Work item ▸ Nothing outside the lines below from the one containing "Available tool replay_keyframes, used" through the one containing "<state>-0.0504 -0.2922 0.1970" is to be printed; print those exactly, ends included, and drop the pictures.

Data records ▸
───

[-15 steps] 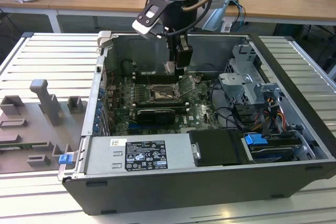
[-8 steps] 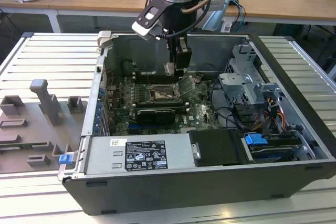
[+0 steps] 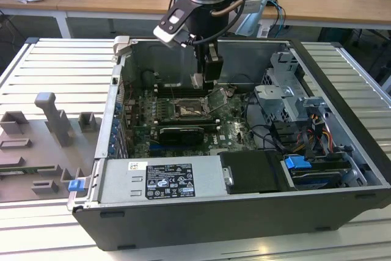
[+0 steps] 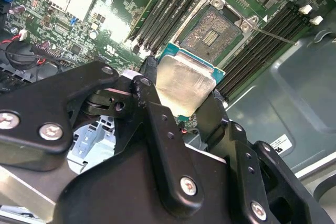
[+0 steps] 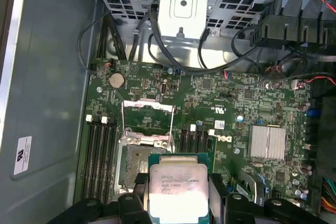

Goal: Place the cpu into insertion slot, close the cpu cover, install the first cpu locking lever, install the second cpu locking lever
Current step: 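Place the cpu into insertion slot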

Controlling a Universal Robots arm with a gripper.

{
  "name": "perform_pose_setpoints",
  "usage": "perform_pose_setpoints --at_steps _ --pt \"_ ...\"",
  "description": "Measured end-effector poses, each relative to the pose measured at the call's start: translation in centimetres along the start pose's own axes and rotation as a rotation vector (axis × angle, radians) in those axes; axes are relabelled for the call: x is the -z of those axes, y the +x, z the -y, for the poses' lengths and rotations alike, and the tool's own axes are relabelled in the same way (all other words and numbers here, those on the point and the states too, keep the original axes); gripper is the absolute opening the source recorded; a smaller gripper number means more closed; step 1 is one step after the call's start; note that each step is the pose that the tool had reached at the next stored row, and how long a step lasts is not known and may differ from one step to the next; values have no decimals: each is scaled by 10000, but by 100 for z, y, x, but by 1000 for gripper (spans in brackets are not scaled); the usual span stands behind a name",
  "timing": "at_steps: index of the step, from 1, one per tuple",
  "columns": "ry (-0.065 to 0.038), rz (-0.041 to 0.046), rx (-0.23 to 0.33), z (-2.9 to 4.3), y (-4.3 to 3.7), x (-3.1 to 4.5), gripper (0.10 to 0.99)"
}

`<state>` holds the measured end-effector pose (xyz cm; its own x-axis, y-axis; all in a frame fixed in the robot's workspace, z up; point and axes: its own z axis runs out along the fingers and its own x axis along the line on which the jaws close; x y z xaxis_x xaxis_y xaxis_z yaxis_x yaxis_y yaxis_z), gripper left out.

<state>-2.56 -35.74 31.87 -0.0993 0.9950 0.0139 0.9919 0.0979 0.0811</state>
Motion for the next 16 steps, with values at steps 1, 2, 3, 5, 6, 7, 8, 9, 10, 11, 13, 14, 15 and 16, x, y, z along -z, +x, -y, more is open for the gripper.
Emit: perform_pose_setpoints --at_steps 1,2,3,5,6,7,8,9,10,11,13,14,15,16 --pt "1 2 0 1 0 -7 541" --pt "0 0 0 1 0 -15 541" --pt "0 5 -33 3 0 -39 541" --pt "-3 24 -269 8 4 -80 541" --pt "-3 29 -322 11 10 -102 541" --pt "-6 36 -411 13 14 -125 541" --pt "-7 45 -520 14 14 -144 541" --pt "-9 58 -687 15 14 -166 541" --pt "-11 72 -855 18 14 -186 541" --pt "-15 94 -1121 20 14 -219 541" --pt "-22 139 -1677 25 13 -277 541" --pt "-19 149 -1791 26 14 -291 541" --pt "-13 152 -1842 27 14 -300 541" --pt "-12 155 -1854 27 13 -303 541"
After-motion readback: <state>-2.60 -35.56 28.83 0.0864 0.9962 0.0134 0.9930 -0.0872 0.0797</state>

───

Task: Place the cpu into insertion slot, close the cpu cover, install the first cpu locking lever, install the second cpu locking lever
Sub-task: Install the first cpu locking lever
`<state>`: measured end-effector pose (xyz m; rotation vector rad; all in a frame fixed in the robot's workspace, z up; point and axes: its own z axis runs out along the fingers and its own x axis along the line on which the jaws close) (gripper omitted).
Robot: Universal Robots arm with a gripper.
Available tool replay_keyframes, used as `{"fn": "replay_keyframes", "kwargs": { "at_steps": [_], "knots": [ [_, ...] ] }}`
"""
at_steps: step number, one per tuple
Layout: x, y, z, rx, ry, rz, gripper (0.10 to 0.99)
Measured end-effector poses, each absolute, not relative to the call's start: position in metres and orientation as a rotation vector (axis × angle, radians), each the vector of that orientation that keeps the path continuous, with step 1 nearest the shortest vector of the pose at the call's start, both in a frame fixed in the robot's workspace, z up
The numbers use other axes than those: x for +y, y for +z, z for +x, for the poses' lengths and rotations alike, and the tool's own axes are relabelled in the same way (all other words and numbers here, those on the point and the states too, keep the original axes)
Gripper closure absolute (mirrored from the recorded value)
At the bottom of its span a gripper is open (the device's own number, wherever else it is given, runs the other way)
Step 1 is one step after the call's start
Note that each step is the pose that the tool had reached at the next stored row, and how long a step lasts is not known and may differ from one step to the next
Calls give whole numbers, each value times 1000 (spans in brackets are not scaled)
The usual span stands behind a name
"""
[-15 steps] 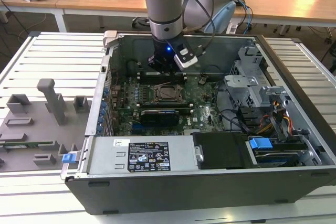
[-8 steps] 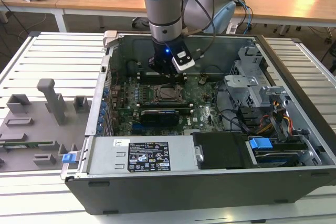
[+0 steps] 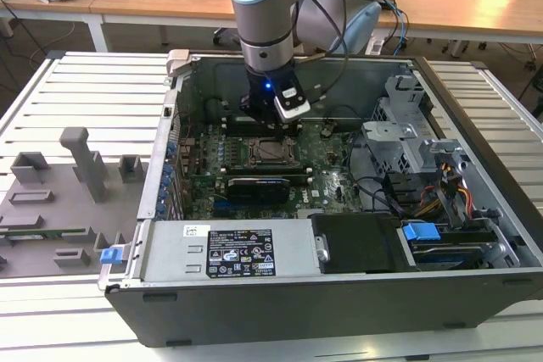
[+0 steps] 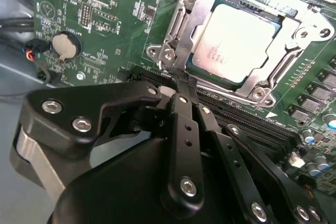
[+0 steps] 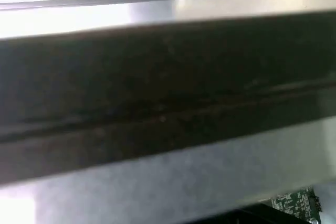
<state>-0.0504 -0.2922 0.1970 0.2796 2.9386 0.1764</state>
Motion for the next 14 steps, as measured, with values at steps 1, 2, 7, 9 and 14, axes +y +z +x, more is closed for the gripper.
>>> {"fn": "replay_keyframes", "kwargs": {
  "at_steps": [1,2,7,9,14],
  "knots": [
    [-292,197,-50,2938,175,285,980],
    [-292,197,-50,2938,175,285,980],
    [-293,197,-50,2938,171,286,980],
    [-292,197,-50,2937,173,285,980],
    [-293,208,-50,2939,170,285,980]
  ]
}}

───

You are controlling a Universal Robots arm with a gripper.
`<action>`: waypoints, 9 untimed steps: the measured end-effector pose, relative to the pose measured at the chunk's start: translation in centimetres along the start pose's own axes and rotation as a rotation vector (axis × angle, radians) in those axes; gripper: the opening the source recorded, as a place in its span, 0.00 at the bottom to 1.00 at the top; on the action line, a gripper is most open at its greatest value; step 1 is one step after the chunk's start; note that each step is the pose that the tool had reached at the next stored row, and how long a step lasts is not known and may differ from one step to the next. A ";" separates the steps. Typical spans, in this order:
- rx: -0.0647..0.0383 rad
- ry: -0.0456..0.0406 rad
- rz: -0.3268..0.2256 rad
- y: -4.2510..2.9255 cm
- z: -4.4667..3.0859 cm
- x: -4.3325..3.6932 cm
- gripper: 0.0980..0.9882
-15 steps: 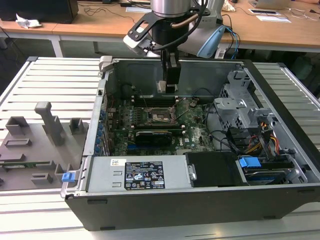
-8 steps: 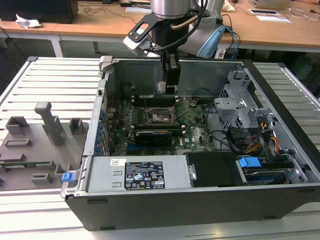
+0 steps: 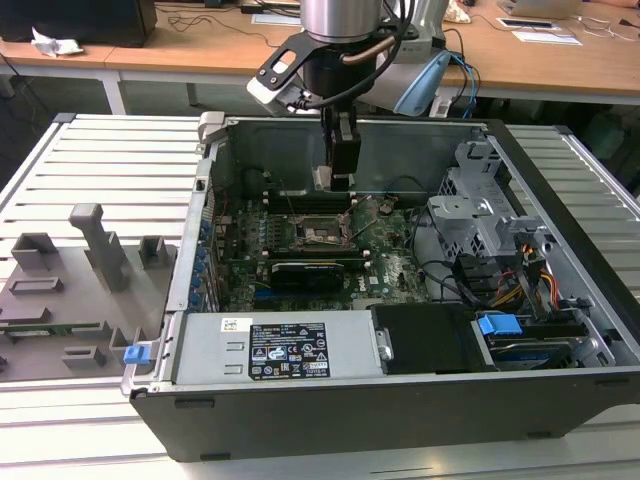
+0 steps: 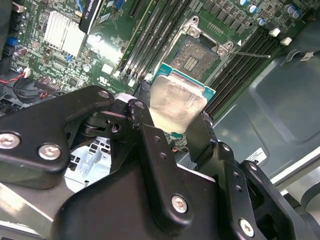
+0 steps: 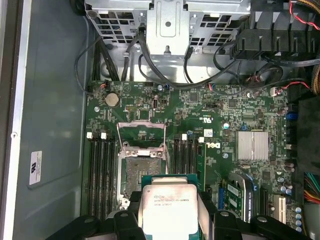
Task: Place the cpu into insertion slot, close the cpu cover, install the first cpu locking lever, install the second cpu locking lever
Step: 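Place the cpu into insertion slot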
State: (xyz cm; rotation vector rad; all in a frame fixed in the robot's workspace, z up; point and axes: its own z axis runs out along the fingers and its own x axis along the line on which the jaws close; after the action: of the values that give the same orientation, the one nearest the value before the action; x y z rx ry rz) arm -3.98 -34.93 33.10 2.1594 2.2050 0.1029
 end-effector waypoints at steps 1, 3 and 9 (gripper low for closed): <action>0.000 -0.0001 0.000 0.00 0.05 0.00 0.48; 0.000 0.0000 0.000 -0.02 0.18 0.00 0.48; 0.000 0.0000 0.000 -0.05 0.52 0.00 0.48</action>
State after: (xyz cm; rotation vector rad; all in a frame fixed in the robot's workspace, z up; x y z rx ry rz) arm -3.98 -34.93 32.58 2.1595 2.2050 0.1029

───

Expected output ▸
Available tool replay_keyframes, used as `{"fn": "replay_keyframes", "kwargs": { "at_steps": [_], "knots": [ [_, ...] ] }}`
"""
at_steps: step number, one per tuple
Layout: x, y, z, rx, ry, rz, gripper (0.10 to 0.99)
Measured end-effector poses, each absolute, not relative to the call's start: position in metres and orientation as a rotation vector (axis × angle, radians), each the vector of that orientation that keeps the path continuous, with step 1 nearest the shortest vector of the pose at the call's start, both in a frame fixed in the robot's workspace, z up
The numbers use other axes than those: x for +y, y for +z, z for +x, for the poses' lengths and rotations alike, and the tool's own axes are relabelled in the same way (all other words and numbers here, those on the point and the states too, keep the original axes)
Gripper closure absolute (mirrored from the recorded value)
At the bottom of its span a gripper is open (the device's own number, wherever else it is given, runs the other way)
Step 1 is one step after the call's start
Note that each step is the pose that the tool had reached at the next stored row, and how long a step lasts is not known and may differ from one step to the next
Calls give whole numbers, each value times 1000 (spans in brackets are not scaled)
The usual span stands behind a name
"""
[-15 steps] 
[-8 steps] 
[+0 steps] 
[+0 steps] 
[+0 steps] 
<state>-0.0504 -0.2922 0.1970 0.2796 2.9386 0.1764</state>

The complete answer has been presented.